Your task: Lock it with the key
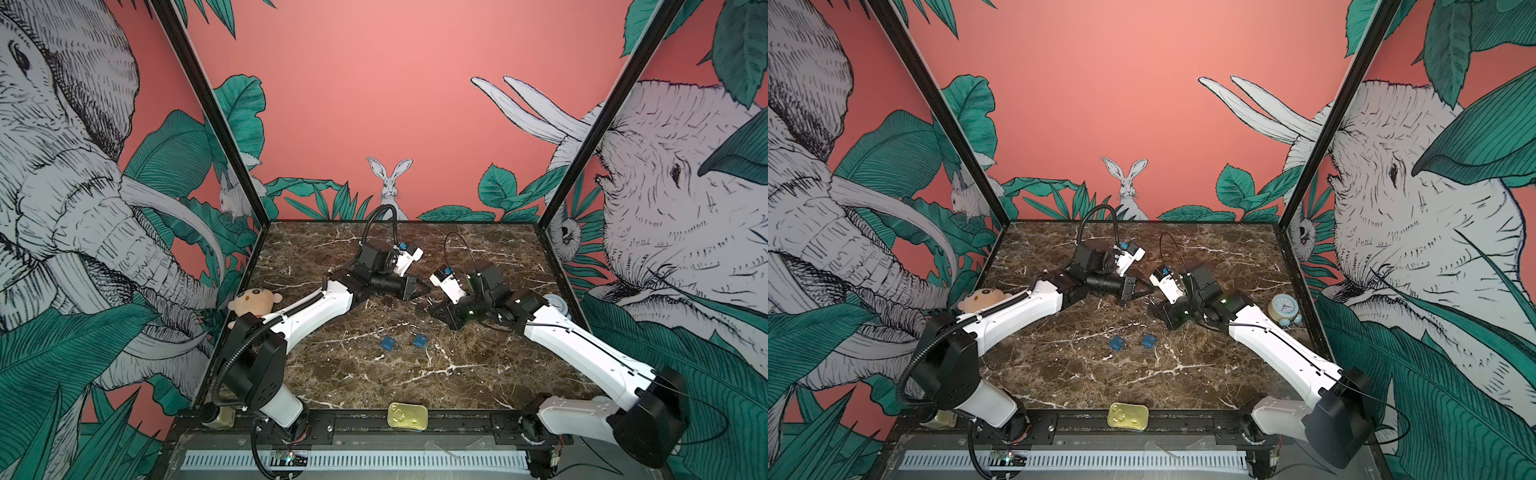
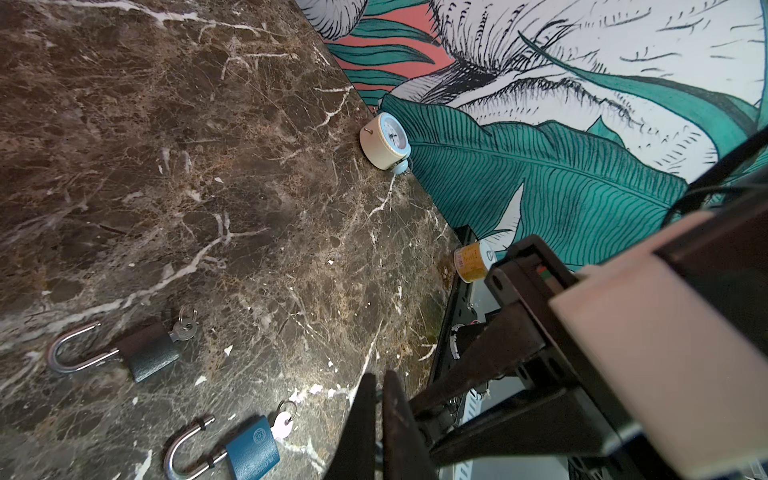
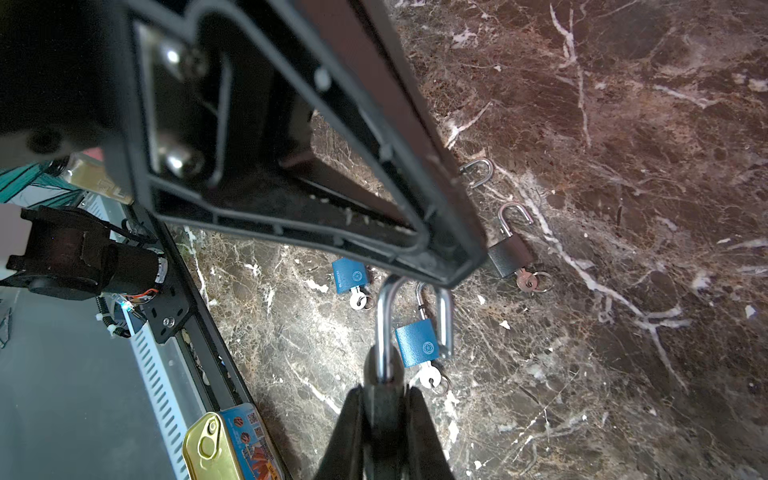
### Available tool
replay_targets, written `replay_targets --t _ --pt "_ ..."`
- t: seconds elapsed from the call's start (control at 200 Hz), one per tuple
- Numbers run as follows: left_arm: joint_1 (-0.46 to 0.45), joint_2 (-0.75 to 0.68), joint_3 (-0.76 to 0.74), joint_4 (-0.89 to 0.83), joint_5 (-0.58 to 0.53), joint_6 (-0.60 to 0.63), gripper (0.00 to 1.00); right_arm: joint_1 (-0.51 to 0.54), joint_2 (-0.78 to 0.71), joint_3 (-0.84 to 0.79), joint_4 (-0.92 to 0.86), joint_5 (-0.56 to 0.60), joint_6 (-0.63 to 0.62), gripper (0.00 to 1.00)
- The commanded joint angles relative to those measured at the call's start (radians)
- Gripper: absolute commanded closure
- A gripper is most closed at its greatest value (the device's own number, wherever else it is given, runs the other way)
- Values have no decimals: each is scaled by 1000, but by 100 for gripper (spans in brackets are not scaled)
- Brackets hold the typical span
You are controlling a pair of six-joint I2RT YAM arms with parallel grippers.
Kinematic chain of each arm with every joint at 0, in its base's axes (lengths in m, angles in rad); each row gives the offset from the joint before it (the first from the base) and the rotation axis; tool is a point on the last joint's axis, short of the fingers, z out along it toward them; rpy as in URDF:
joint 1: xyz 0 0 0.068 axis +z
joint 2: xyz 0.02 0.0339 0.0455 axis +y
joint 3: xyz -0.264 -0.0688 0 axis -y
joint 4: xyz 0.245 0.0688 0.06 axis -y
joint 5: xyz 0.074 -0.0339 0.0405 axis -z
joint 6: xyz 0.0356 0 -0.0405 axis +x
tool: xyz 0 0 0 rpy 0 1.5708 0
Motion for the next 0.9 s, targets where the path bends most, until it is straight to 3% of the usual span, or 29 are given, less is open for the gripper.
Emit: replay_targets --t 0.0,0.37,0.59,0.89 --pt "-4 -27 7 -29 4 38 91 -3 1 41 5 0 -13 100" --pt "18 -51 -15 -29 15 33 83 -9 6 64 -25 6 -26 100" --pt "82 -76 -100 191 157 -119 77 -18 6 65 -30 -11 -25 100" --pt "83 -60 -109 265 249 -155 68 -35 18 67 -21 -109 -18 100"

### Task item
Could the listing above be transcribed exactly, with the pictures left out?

### Solution for this exercise
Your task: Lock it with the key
### Available tool
replay_targets, written `replay_targets --t _ --pt "_ ..."`
- t: seconds elapsed from the call's start (control at 200 Hz), one per tuple
- Numbers run as follows: left_arm: joint_1 (-0.46 to 0.45), joint_2 (-0.75 to 0.68), joint_3 (-0.76 to 0.74), joint_4 (-0.89 to 0.83), joint_5 (-0.58 to 0.53), joint_6 (-0.60 to 0.63), gripper (0.00 to 1.00); right_arm: joint_1 (-0.51 to 0.54), joint_2 (-0.78 to 0.71), joint_3 (-0.84 to 0.79), joint_4 (-0.92 to 0.86), joint_5 (-0.56 to 0.60), joint_6 (-0.63 to 0.62), gripper (0.00 to 1.00)
- The commanded joint angles relative to those measured at the call's start (radians)
- Gripper: absolute commanded closure
- A gripper is most closed at its greatest value (the device's own number, wherever else it is given, runs the other way)
- Values have no decimals: each is scaled by 1000, but by 100 for gripper (spans in brackets are not scaled)
- Brackets hold the typical span
You are controlling a pair of six-joint I2RT YAM arms with parallel grippers.
Kinematic chain of each arm with every joint at 0, in its base's axes (lengths in m, angles in rad); each row gives the offset from the joint before it (the first from the base) and the rotation axis; tool is a point on the last joint's axis, short of the fingers, z out along it toward them; rpy as in URDF:
joint 1: xyz 0 0 0.068 axis +z
joint 2: xyz 0.02 0.0339 0.0455 axis +y
joint 3: xyz -0.264 -0.0688 0 axis -y
joint 4: xyz 0.245 0.0688 0.06 axis -y
joint 5: xyz 0.074 -0.0339 0.0405 axis -z
joint 6: xyz 0.0356 0 -0.0405 axis +x
tool: xyz 0 0 0 rpy 0 1.5708 0
Motion for the next 0.9 s, targets where the path bends most, until it is straight to 3% of the usual span, or 29 are given, less is open for the gripper.
Emit: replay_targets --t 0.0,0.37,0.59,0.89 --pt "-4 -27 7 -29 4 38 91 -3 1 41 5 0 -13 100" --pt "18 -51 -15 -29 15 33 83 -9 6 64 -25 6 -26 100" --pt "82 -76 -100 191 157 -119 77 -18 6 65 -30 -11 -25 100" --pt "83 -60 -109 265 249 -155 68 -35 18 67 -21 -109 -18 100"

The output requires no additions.